INPUT RECORDS: Begin
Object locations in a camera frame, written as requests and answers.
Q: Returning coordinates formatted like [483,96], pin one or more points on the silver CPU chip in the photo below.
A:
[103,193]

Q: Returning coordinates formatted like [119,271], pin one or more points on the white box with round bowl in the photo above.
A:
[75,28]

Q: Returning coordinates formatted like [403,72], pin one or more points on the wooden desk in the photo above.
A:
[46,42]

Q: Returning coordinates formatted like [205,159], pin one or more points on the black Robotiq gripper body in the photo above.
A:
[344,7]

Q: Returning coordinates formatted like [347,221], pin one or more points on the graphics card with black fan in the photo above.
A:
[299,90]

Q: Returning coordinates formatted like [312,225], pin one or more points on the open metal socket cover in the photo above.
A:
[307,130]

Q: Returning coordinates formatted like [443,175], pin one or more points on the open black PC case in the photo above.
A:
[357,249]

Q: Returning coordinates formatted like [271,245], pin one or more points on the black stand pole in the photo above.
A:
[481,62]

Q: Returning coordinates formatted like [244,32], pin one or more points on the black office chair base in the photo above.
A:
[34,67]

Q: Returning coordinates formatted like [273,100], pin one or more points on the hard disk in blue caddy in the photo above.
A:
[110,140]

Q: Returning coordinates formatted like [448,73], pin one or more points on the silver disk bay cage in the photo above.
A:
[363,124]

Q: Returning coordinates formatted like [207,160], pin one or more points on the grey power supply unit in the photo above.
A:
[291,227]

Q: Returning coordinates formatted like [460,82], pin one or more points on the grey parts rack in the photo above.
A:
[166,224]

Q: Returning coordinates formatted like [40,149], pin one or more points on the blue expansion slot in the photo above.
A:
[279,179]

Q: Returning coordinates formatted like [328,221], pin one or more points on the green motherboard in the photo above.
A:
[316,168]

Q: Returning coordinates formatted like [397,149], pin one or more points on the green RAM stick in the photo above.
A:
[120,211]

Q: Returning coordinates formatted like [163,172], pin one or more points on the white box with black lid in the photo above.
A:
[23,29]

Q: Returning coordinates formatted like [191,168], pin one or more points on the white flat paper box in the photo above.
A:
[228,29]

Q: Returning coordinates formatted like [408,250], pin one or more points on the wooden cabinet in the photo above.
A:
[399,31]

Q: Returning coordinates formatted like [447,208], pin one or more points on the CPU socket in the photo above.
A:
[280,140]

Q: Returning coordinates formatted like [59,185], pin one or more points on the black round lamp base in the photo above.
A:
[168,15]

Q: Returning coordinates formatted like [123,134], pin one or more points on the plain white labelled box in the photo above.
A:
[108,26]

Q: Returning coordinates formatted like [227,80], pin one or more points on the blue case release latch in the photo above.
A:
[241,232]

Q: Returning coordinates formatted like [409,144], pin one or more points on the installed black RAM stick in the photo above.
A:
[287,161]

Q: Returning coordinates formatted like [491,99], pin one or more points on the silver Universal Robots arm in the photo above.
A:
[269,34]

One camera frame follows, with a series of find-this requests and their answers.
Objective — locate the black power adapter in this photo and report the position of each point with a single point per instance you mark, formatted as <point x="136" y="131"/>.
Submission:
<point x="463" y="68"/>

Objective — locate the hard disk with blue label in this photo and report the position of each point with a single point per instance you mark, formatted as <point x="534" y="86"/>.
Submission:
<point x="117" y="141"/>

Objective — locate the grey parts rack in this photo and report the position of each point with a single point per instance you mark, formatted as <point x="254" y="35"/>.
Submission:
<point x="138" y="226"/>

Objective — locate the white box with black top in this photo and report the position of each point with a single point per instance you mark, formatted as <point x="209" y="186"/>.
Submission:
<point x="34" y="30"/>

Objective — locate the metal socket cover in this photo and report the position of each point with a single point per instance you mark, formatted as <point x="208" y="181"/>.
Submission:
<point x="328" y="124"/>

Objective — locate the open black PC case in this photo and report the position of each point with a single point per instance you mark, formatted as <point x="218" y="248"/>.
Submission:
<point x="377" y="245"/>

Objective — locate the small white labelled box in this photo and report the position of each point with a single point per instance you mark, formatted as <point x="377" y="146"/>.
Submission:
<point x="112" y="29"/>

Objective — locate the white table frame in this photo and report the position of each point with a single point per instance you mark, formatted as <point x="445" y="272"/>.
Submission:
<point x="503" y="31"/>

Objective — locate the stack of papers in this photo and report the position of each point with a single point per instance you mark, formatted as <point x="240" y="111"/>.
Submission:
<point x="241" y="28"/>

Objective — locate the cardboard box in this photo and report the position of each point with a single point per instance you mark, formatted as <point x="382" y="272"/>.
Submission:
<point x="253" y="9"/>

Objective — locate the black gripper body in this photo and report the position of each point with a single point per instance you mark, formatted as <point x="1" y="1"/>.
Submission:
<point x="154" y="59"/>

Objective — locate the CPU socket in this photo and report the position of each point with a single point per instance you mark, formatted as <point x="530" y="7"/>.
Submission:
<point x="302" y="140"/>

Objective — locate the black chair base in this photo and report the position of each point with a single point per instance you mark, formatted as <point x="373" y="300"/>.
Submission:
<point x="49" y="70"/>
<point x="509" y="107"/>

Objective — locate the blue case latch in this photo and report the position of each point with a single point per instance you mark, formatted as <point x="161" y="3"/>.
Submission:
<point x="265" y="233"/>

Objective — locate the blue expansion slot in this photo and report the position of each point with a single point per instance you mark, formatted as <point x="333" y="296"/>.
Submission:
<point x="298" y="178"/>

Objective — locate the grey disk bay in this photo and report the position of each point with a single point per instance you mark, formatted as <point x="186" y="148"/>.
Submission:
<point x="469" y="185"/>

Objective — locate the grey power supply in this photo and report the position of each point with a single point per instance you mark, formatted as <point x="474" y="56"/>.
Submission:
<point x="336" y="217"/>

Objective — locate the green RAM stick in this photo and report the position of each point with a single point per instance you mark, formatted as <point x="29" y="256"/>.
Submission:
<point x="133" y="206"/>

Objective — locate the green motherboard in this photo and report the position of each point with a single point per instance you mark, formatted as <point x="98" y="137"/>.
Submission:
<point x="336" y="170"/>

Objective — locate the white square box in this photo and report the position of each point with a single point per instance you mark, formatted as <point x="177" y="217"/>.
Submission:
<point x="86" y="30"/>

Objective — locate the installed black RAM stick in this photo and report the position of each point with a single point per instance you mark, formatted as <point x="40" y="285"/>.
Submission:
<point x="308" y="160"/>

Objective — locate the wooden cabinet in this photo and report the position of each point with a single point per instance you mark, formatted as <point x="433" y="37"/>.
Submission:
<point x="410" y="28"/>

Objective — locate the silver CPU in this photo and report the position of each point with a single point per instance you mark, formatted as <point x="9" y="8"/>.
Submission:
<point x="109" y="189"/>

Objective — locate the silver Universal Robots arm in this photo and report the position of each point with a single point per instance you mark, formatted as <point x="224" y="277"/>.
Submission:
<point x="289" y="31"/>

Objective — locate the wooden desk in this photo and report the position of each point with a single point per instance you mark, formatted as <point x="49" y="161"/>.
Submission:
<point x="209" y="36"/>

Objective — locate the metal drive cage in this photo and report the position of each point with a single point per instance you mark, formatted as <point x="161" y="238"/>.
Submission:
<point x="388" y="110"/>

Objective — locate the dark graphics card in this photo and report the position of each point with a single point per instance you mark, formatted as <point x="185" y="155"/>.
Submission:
INPUT RECORDS: End
== EXERCISE PROMPT ==
Output the whole listing above again, word for word.

== RESPONSE BOX ==
Object locations in a camera frame, written as requests and answers.
Q: Returning coordinates formatted like [483,96], pin one or more points on the silver CPU chip in the photo below.
A:
[103,193]

Q: Returning coordinates formatted like [119,271], pin one or more points on the white box with round bowl in the photo above.
A:
[75,28]

Q: Returning coordinates formatted like [403,72], pin one or more points on the wooden desk in the photo above.
A:
[46,42]

Q: Returning coordinates formatted like [205,159], pin one or more points on the black Robotiq gripper body in the photo above.
A:
[344,7]

Q: Returning coordinates formatted like [347,221], pin one or more points on the graphics card with black fan in the photo above.
A:
[299,90]

Q: Returning coordinates formatted like [312,225], pin one or more points on the open metal socket cover in the photo above.
A:
[307,130]

Q: Returning coordinates formatted like [443,175], pin one or more points on the open black PC case in the photo above.
A:
[357,249]

Q: Returning coordinates formatted like [271,245], pin one or more points on the black stand pole in the photo above.
A:
[481,62]

Q: Returning coordinates formatted like [244,32], pin one or more points on the black office chair base in the photo above.
A:
[34,67]

Q: Returning coordinates formatted like [273,100], pin one or more points on the hard disk in blue caddy in the photo above.
A:
[110,140]

Q: Returning coordinates formatted like [448,73], pin one or more points on the silver disk bay cage in the photo above.
A:
[363,124]

Q: Returning coordinates formatted like [207,160], pin one or more points on the grey power supply unit in the photo above.
A:
[291,227]

Q: Returning coordinates formatted like [460,82], pin one or more points on the grey parts rack in the photo above.
A:
[166,224]

Q: Returning coordinates formatted like [40,149], pin one or more points on the blue expansion slot in the photo above.
A:
[279,179]

Q: Returning coordinates formatted like [328,221], pin one or more points on the green motherboard in the photo above.
A:
[316,168]

Q: Returning coordinates formatted like [397,149], pin one or more points on the green RAM stick in the photo above.
A:
[120,211]

Q: Returning coordinates formatted like [163,172], pin one or more points on the white box with black lid in the photo above.
A:
[23,29]

Q: Returning coordinates formatted like [191,168], pin one or more points on the white flat paper box in the photo above.
A:
[228,29]

Q: Returning coordinates formatted like [408,250], pin one or more points on the wooden cabinet in the photo above.
A:
[399,31]

Q: Returning coordinates formatted like [447,208], pin one or more points on the CPU socket in the photo above.
A:
[280,140]

Q: Returning coordinates formatted like [59,185], pin one or more points on the black round lamp base in the photo above.
A:
[168,15]

Q: Returning coordinates formatted like [123,134], pin one or more points on the plain white labelled box in the photo above.
A:
[108,26]

Q: Returning coordinates formatted like [227,80], pin one or more points on the blue case release latch in the photo above.
A:
[241,232]

Q: Returning coordinates formatted like [409,144], pin one or more points on the installed black RAM stick in the photo above.
A:
[287,161]

Q: Returning coordinates formatted like [491,99], pin one or more points on the silver Universal Robots arm in the photo above.
A:
[269,34]

One camera frame follows, with a series of find-this requests and their answers.
Objective — locate the black power adapter in this photo and report the position of each point with a single point per instance you mark, formatted as <point x="136" y="131"/>.
Submission:
<point x="463" y="68"/>

Objective — locate the hard disk with blue label in this photo and report the position of each point with a single point per instance you mark, formatted as <point x="534" y="86"/>.
Submission:
<point x="117" y="141"/>

Objective — locate the grey parts rack in this photo and report the position of each point with a single point per instance you mark, formatted as <point x="254" y="35"/>.
Submission:
<point x="138" y="226"/>

Objective — locate the white box with black top in this photo and report the position of each point with a single point per instance you mark, formatted as <point x="209" y="186"/>.
Submission:
<point x="34" y="30"/>

Objective — locate the metal socket cover in this photo and report the position of each point with a single point per instance you mark, formatted as <point x="208" y="181"/>.
Submission:
<point x="328" y="124"/>

Objective — locate the open black PC case in this photo and report the position of each point with a single point per instance you mark, formatted as <point x="218" y="248"/>.
Submission:
<point x="377" y="245"/>

Objective — locate the small white labelled box in this photo and report the position of each point with a single point per instance you mark, formatted as <point x="377" y="146"/>.
Submission:
<point x="112" y="29"/>

Objective — locate the white table frame in this photo and report the position of each point with a single point per instance you mark, formatted as <point x="445" y="272"/>.
Submission:
<point x="503" y="31"/>

Objective — locate the stack of papers in this photo and report the position of each point with a single point per instance you mark, formatted as <point x="240" y="111"/>.
Submission:
<point x="241" y="28"/>

Objective — locate the cardboard box in this photo and report the position of each point with a single point per instance you mark, formatted as <point x="382" y="272"/>.
Submission:
<point x="253" y="9"/>

Objective — locate the black gripper body in this photo and report the position of each point with a single point per instance you mark, formatted as <point x="1" y="1"/>.
Submission:
<point x="154" y="59"/>

Objective — locate the CPU socket in this photo and report the position of each point with a single point per instance you mark, formatted as <point x="530" y="7"/>.
Submission:
<point x="302" y="140"/>

Objective — locate the black chair base in this photo and report the position of each point with a single point per instance you mark, formatted as <point x="373" y="300"/>.
Submission:
<point x="49" y="70"/>
<point x="509" y="107"/>

Objective — locate the blue case latch in this photo and report the position of each point with a single point per instance you mark, formatted as <point x="161" y="3"/>.
Submission:
<point x="265" y="233"/>

Objective — locate the blue expansion slot in this photo and report the position of each point with a single point per instance you mark, formatted as <point x="333" y="296"/>.
Submission:
<point x="298" y="178"/>

Objective — locate the grey disk bay in this photo and report the position of each point with a single point per instance you mark, formatted as <point x="186" y="148"/>.
Submission:
<point x="469" y="185"/>

Objective — locate the grey power supply in this photo and report the position of each point with a single point per instance you mark, formatted as <point x="474" y="56"/>.
Submission:
<point x="336" y="217"/>

Objective — locate the green RAM stick in this photo and report the position of each point with a single point per instance you mark, formatted as <point x="29" y="256"/>.
Submission:
<point x="133" y="206"/>

Objective — locate the green motherboard in this photo and report the position of each point with a single point per instance you mark, formatted as <point x="98" y="137"/>.
Submission:
<point x="336" y="170"/>

Objective — locate the white square box in this photo and report the position of each point with a single point per instance you mark, formatted as <point x="177" y="217"/>.
Submission:
<point x="86" y="30"/>

Objective — locate the installed black RAM stick in this photo and report the position of each point with a single point per instance you mark, formatted as <point x="40" y="285"/>.
Submission:
<point x="308" y="160"/>

Objective — locate the wooden cabinet in this photo and report the position of each point with a single point per instance you mark, formatted as <point x="433" y="37"/>.
Submission:
<point x="410" y="28"/>

Objective — locate the silver CPU in this photo and report the position of each point with a single point per instance you mark, formatted as <point x="9" y="8"/>.
Submission:
<point x="109" y="189"/>

Objective — locate the silver Universal Robots arm in this photo and report the position of each point with a single point per instance you mark, formatted as <point x="224" y="277"/>.
Submission:
<point x="289" y="31"/>

Objective — locate the wooden desk in this photo and report the position of each point with a single point per instance you mark, formatted as <point x="49" y="161"/>.
Submission:
<point x="209" y="36"/>

Objective — locate the metal drive cage in this photo and report the position of each point with a single point per instance you mark, formatted as <point x="161" y="238"/>.
Submission:
<point x="388" y="110"/>

Objective — locate the dark graphics card in this photo and report the position of each point with a single point per instance you mark, formatted as <point x="185" y="155"/>.
Submission:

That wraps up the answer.